Inquiry Weighs If NIS Aided the North Korean Group Defection
South Korea’s NIS
Over the course of years, the doubt and suspicion had faded away, and a man’s presence now encouraged a surprising openness for these North Korean waitresses in China. In his steady and good-natured voice, he sympathetically depicts their shut-away life. Their shoulders shrug modestly, as if weighed down by the bitter experiences of disillusionment. The man continues to engender the bad faith of a long-disgruntled life in the North. He, later identified as an agent of South Korea’s National Intelligence Service (hereinafter “NIS”), then, instructs them that they could defect to the South; he gives them a wad of cash for a getaway.
The narrative played out above is a figment of imagination and may make up for a riveting political thriller. But, like a slap on the wrist, some may actually be non-fiction, and may have found new relevance in a cryonic rhetoric between the two Koreas over defectors: the North accusing abductions guised as voluntary entry by the South, and the South alleging no improper role.

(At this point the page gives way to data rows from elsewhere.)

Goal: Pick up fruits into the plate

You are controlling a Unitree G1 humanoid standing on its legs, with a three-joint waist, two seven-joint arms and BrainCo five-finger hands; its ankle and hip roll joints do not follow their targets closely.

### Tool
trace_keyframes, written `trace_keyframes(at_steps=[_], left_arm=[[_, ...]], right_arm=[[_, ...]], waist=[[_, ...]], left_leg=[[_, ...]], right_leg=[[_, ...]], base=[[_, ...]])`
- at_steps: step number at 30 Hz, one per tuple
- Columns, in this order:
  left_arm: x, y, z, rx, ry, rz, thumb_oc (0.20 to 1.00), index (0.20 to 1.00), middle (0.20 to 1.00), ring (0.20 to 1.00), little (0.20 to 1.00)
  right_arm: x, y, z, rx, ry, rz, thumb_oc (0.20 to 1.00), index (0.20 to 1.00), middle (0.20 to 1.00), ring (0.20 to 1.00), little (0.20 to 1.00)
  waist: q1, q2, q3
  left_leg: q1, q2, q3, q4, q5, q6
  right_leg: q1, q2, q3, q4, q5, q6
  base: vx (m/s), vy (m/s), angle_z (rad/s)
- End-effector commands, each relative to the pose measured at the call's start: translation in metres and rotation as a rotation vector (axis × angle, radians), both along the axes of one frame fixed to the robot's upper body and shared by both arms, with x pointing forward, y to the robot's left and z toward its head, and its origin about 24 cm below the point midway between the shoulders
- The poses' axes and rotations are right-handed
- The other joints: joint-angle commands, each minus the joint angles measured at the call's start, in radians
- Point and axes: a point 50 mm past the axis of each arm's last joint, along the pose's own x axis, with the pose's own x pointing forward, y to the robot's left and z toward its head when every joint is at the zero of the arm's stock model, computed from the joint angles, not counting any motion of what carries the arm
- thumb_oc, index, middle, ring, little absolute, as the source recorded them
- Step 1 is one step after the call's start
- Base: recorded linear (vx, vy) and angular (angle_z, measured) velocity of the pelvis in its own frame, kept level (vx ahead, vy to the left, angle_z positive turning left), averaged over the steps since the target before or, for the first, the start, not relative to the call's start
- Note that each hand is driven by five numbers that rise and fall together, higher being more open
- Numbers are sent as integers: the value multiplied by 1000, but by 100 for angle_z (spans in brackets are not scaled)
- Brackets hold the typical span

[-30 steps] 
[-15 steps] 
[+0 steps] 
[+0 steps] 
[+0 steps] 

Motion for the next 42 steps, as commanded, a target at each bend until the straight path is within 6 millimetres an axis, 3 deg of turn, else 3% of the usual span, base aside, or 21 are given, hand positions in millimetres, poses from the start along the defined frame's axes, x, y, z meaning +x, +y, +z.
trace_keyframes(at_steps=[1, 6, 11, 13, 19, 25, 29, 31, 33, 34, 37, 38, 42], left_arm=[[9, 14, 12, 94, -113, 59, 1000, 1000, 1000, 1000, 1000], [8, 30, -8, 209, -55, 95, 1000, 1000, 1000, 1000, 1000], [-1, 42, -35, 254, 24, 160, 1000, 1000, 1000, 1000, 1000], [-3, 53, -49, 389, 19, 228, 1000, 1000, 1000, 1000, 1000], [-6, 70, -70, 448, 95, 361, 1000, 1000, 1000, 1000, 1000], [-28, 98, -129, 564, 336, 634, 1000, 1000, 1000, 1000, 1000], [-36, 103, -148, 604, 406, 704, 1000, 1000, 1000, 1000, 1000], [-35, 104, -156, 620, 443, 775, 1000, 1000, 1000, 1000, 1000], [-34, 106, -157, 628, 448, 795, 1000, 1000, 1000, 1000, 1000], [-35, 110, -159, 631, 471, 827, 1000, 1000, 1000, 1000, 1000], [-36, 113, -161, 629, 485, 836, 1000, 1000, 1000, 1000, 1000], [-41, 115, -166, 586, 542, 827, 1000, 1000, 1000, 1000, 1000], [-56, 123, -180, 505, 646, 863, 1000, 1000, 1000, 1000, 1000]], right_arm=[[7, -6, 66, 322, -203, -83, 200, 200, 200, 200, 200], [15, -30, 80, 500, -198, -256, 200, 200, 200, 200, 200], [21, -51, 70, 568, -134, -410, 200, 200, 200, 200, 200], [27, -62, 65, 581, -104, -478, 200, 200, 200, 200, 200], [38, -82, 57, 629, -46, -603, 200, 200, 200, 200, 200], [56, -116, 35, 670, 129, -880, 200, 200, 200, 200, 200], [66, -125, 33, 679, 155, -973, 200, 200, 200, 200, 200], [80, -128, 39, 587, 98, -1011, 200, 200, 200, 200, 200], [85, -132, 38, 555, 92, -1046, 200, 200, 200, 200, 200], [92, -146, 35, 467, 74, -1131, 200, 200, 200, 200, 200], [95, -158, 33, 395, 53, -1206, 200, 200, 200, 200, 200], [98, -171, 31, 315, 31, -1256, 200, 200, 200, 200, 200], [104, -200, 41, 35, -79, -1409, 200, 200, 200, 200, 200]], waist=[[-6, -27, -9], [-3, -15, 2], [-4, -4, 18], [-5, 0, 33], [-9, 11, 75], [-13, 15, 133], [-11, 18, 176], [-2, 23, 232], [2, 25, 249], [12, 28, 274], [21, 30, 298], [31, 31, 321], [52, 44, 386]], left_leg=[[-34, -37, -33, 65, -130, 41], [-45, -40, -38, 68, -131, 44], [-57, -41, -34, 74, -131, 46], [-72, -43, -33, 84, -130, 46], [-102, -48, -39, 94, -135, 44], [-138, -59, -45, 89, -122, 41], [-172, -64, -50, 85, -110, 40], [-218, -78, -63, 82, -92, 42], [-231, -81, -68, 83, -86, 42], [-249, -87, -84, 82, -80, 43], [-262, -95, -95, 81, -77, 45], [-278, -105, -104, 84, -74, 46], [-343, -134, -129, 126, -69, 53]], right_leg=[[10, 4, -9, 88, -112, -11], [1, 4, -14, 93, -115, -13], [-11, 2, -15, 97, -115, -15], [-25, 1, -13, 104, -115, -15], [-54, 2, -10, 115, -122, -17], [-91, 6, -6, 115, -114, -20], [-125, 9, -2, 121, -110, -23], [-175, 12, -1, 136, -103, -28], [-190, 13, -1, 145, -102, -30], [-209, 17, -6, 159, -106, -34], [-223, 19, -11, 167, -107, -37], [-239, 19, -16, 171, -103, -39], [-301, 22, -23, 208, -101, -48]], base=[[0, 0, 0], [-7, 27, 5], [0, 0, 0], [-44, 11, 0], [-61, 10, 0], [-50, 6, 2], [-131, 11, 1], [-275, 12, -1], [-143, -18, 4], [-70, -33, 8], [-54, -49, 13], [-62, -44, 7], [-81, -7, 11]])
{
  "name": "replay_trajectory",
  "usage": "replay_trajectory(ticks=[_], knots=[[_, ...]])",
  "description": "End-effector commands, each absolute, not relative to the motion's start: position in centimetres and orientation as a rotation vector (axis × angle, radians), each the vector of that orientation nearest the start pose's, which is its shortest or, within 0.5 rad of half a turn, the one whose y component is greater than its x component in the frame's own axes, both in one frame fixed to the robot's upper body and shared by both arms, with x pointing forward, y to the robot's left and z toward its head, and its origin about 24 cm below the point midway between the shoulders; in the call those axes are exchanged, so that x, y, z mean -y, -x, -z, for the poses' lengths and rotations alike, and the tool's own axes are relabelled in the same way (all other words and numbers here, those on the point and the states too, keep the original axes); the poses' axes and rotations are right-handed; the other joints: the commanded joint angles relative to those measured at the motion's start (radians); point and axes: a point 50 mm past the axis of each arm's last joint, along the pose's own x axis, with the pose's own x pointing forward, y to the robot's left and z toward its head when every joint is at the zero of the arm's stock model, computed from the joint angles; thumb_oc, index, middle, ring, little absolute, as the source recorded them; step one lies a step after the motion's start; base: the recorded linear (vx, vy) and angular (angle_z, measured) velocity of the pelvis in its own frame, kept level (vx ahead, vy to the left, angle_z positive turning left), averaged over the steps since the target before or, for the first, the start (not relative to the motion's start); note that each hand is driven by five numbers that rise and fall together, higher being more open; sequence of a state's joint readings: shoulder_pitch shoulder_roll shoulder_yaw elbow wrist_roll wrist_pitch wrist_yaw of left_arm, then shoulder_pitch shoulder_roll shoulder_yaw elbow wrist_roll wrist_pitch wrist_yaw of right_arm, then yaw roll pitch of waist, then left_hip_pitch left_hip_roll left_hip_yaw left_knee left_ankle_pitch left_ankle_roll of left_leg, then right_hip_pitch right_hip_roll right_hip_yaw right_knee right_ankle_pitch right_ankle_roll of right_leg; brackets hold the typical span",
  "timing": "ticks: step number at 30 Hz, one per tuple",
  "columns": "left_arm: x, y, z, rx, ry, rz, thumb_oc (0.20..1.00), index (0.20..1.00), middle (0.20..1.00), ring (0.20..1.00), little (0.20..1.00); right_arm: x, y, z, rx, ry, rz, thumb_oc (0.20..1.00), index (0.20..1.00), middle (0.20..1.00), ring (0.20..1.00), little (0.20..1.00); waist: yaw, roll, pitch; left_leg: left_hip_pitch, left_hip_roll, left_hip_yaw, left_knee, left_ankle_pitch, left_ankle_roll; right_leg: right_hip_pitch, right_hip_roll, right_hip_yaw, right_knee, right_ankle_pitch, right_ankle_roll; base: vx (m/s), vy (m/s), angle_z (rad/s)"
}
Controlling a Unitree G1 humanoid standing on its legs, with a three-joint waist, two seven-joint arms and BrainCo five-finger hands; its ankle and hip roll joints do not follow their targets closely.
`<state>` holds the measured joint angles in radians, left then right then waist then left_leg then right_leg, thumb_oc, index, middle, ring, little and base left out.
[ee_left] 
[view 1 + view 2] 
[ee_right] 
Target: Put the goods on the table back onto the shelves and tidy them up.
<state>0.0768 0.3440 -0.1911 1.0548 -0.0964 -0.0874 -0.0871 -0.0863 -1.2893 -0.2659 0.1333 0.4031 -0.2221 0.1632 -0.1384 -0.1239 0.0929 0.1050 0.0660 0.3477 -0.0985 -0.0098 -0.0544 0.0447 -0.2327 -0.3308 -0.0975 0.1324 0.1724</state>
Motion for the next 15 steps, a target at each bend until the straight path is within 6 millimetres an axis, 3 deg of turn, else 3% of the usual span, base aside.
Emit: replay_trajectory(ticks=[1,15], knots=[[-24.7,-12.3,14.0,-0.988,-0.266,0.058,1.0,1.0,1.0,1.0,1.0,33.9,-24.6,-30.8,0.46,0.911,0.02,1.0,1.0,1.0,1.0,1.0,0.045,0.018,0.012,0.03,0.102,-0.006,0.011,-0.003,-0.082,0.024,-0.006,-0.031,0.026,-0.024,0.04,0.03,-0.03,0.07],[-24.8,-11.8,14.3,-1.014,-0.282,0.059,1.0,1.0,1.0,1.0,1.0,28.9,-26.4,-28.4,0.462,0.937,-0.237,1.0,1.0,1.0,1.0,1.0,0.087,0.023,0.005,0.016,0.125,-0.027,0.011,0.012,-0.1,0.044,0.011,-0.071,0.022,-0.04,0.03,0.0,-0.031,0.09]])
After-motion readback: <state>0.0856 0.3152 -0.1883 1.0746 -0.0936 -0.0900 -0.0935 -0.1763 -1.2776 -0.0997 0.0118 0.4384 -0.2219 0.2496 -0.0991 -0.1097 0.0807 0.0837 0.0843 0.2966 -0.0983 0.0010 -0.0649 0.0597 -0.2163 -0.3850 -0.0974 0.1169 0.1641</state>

In April 7, 2016, a group of 12 waitresses, together with their male manager, deserted their North Korean government-run restaurant in Ningbo, China and defected to South Korea. But what had seemed like any other clean-cut defection story at first soon proved more confusing than expected:
A typical defector seeking entry to South Korea requires security clearances, which could take weeks or months. By contrast, the defectors’ passage occurred rather speedily, and they arrived in Seoul the day after they fled their restaurant in China.
Also, in a break with precedent, the South Korean government announced the defectors’ arrival in an emergency press briefing. Interestingly, the timing of their arrival worked fortuitously for the ruling party within days of the general election on April 13, by controlling the national conversation.
The North immediately hurled accusations of kidnapping the women at the NIS. The South brushed aside any speculation that managed to bubble up as nothing but empty threats and propaganda intended to strike fear.
In addition, instead of being sent first to the North Korean Defector Protection Center to screen out for potential spies, they remained under NIS custody, kept incommunicado and interrogated without counsel. Any attempt by a South Korean human rights group, Lawyers for a Democratic Society, to provide legal help was met with a pattern of stonewalling effort by the NIS.
However, the recent revelations leading up to and circumstances surrounding their arrival may bafflingly place them beyond the reach of anything but usual.
“They purchased tickets for their flight from Shanghai to Malaysia with 60,000 RMB [a currency worth about $8,980] that this individual provided them,” a knowledgeable source about the group defection told the Hankyoreh, a South Korea daily newspaper, in an article dated on September 3, 2016.
The source explained, “This person, who was a NIS agent, told them that they could escape by way of another country. They say that this person also frequently visited the NIS’s North Korean Defector Protection Center.”
The defectors’ passage through Malaysia occurred in a fairly swift manner. “The group of defectors landed at the airport in Malaysia and then entered the South Korean Embassy. The very same day, they headed to the airport, reportedly under an escort of 30 or so people who appeared to be Malaysian special forces. I’ve heard that their South Korean passports had been prepared and that they boarded the plane at the airport without going through customs,” the source said.
Furthermore, the male manager, in an interview with the Hankyoreh, said “The NIS repeatedly said that Lawyers for a Democratic Society were “North Korean sympathizers” and “bad people,” and the women feared retaliation if they talk to them.”
Whether the NIS agent aided and abetted in facilitating the escape has not been verified; whether the timing of their arrival was deliberate or coincidental has not been confirmed; and there is nothing affirmative to suggest that this is a chilling conspiracy at the highest levels of government.
But if these allegations survive, then its sophistication and impunity by which the NIS operate may stun and exhaust all once more. Three years ago, the NIS came under heavy fire for its role in fabricating conspiratorial narratives by building a false spy charge against a defector; the past still haunts and looms large.